I guess in the end, gradually and at varying levels of consciousness, I just couldn't serve two masters: on the one hand, the world of natural logic where careful attention to how things work and scrupulous attention to matching, as closely as possible, language to reality in communicating observations and deductions about how things work; and, on the other, a comfortable, reassuring, benevolent religion that - as I said earlier - seems to thrive on ambiguity and on never actually being held to account for anything specific.
The one thing about Christianity that I found ultimately separates me from even the "insomesensist" Christians - for whom I have all kinds of respect - is related to my inability to buy the whole supernatural shtick. And I may be in the company of the Bad Guys here - those strange bedfellows Phillip Johnson and Richard Dawkins; Rev. Dr's evangelical fundies and evangelical atheists. I can't conceive of an entity (if an "infinite being" can be called that) that has no working parts, no material existence but has a "will": specific preferences about how things should or should not turn out, and exerts effects on the physical world. (That's my bottom line. People seem to mean different things with terms like "atheist", "nontheist", "agnostic"... Rev. Dr. emphatically denies being an atheist, though he also disclaims belief in gods or supernatural entities by any other name. I say I don't believe in, nor can I conceive of the possibility of, an extracorporeal will. By my definition, that makes me an atheist, but call it what you like). For a while, I tried to go with a Jeffersonian, pantheistic, God is the Universe and the Universe is God sort of creed. But these are really just word games.
So I'm left with this. Every thoughtful person, I think, sees the value of morality, decency, concern for fellow man, and the downside of selfishness, shortsightedness and greed. The religious (as opposed to ethical) aspects of religion seem like a fifth wheel, at best, or at worst a delusion promoted with varying degrees of cynicism and best-intentions: Karl Marx's "opiate of the masses" or Leo Strauss's necessary mythology (not sure if he has a phrase as catchy as Marx's).

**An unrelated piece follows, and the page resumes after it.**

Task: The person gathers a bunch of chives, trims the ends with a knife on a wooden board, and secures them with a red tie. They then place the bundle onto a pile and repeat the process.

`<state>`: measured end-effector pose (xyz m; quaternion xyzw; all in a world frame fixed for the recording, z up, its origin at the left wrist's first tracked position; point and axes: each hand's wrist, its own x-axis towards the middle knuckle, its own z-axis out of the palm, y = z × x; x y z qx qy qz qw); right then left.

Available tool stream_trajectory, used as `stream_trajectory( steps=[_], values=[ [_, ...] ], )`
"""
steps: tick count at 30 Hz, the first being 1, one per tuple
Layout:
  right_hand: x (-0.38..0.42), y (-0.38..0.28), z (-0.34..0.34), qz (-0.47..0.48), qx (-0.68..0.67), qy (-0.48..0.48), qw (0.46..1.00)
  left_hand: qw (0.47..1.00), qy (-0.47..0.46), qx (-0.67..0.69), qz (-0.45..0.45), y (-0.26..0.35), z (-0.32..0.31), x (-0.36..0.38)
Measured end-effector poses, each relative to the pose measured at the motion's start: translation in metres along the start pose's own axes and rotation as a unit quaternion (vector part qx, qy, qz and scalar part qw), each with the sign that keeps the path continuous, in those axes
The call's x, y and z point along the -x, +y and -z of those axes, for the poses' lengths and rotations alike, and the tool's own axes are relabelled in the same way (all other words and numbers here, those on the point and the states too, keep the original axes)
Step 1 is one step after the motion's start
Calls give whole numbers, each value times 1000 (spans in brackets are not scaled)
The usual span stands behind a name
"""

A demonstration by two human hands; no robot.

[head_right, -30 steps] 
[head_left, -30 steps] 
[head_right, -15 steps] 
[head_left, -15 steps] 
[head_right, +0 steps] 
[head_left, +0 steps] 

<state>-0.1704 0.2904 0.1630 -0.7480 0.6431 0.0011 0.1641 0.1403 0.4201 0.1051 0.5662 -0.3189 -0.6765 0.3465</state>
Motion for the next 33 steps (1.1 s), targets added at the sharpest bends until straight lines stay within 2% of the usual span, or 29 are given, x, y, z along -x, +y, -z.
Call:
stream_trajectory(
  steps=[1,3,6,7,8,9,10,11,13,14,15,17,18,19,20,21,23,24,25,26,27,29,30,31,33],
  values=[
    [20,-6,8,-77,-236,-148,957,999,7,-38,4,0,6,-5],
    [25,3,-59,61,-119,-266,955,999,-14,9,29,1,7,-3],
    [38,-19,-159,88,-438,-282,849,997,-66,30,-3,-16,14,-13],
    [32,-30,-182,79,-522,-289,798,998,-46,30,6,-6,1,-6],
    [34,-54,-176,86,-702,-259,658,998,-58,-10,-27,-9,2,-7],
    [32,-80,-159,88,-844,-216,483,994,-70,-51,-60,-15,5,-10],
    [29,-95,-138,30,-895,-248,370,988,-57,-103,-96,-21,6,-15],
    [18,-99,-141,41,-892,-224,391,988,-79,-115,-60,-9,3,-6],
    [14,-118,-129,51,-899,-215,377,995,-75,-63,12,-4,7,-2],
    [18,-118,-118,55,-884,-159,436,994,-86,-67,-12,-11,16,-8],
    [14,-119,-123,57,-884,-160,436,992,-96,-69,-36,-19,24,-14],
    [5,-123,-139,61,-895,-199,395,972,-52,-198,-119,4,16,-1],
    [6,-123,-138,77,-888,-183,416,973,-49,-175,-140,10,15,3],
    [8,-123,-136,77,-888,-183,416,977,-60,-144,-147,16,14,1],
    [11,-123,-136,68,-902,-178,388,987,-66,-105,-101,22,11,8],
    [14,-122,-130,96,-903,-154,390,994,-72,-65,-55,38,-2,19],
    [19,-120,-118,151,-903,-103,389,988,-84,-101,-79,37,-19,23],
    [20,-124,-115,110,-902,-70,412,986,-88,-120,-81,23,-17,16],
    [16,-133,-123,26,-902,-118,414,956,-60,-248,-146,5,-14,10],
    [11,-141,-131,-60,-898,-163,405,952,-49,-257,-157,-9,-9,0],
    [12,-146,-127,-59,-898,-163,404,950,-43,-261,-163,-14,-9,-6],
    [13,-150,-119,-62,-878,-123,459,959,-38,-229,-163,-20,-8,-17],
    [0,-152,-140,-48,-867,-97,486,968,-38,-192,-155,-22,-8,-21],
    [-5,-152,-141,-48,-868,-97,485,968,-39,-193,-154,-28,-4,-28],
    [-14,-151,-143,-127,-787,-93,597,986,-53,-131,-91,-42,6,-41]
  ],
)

So. Aren't you glad you read all that? Hello? Is anyone there? What I'm curious about is: how do thoughtful Christians deal with these questions? Let's just home in on the central one. What does it even mean for a "will" or a "mind" to exist independently of a brain, however broadly defined or analogized. That covers not only the central question of God, but the next obvious question: what, if anything, is meant by "soul"? (Other than synonym for "mind", which - at least among us carbon-based life forms - cannot exist without the support of an actively metabolizing body.)
-------------- Must... not... scratch... mosquito bite.